Enthusiasts not only explored new bicycle trails through mud, heat and rain, but also mapped the paths they discovered. One biker, Geoff Bennet, put down all of his experiences in The Jakarta Hike and Bike Trail Guide, which came out in 1998. A Canadian geophysicist, Geoff arrived in Jakarta in 1984 to become an active leader in the Cub Scouts and Boy Scouts. An energetic hiker, biker, climber, canoeist and naturalist, he left Indonesia recently, but only after introducing many adults and young people here to the joys of being outdoors.
On one trip, Ken Pattern, the Canadian artist with a special talent for lithography, accompanied Geoff through the countryside, mainly to see the "disappearing" bamboo footbridges. After the success of his Disappearing Jakarta series, in which he contrasted the old with the new, he was inspired to make a triptych of the bamboo bridges he came across during his bicycle rides. He titled one of them Ibu Seen Walking over the Ema Ami Bridge, named after the Sundanese woman who maintained the bridge, and allowed Geoff to use it on the front cover of his book.

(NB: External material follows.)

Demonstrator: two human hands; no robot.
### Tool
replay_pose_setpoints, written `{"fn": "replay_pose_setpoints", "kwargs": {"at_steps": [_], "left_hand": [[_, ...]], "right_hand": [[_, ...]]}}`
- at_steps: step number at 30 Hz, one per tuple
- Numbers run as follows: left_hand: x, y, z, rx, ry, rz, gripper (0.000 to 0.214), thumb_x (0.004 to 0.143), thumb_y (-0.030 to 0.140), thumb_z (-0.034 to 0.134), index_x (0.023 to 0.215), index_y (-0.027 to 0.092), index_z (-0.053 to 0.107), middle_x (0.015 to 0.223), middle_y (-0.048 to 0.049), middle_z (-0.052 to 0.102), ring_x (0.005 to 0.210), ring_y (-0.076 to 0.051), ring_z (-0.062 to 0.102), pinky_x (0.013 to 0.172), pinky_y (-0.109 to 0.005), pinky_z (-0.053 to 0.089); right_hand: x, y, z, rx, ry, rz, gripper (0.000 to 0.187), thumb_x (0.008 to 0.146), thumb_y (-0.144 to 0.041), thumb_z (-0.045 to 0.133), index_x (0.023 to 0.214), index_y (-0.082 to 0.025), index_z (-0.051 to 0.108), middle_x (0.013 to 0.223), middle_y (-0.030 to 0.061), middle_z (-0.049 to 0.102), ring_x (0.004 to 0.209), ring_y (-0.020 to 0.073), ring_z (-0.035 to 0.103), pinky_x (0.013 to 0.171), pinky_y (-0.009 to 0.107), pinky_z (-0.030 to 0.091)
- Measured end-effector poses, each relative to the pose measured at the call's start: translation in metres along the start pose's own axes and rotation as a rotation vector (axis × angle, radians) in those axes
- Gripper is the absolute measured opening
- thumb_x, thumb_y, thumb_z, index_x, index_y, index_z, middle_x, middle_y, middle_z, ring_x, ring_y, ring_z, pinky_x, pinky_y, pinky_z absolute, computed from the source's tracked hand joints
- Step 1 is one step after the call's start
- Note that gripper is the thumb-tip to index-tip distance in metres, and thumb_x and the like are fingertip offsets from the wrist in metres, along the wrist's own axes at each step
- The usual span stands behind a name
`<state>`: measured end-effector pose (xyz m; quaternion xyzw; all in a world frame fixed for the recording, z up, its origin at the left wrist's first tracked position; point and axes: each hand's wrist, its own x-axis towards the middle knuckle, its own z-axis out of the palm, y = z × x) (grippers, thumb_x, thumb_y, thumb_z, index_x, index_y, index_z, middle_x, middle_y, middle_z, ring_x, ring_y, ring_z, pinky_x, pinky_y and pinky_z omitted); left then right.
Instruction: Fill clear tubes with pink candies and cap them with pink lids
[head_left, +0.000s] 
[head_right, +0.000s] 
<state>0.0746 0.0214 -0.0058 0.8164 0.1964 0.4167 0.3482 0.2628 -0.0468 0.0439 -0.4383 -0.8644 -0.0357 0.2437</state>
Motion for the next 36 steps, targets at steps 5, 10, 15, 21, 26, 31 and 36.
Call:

The same bridge is lovingly called Arch Tree by countless bikers and joggers who find it a thrilling experience to cross it. Of the 40 or so bridges across the muddy brown turns and twists of Cikeas River, fewer than half are still made out of natural materials.
"Several are already swept away by floods and replaced by soulless spans of concrete and steel," regrets Geoff, who feels that each of the traditional bridges has its own unique personality, some being little more than rickety strips of bamboo and wire, while others are intricate, charming and sturdy arches airily suspended from one leafy bank to the other. Some of these bridges command a breathtaking view of Cikeas River, and from them many have happily watched the world float by. It will be a sad day if these wonders are allowed to disappear or are replaced.
Accompanying the book is a very useful map called Bridges Over the River Cikeas, with names whimsically invented by mountain bikers during more than a decade of exploration. The bridges include Underwear and Madison County. The first bridge which Geoff stumbled across back in 1988 was found to belong to a sharp-tongued Ibu Imas, who is said to beckon to the bikers from her "house of ill repute" on the east bank
It seems the best bicycle routes follow dirt footpaths, especially those worn smooth by motorbikes, connecting one kampung to another. As a beginner, it is safest to take the route from the Sentul Selatan exit, which meanders through five kilometers of well-paved roads and another five kilometers to get to the top of Bojongkoneng hill.
However, whatever route is chosen it better be chosen soon, before the trails are swallowed up by yet another one of the housing complexes which are fast replacing the fields and flowers on the slopes of the Sundanese highlands.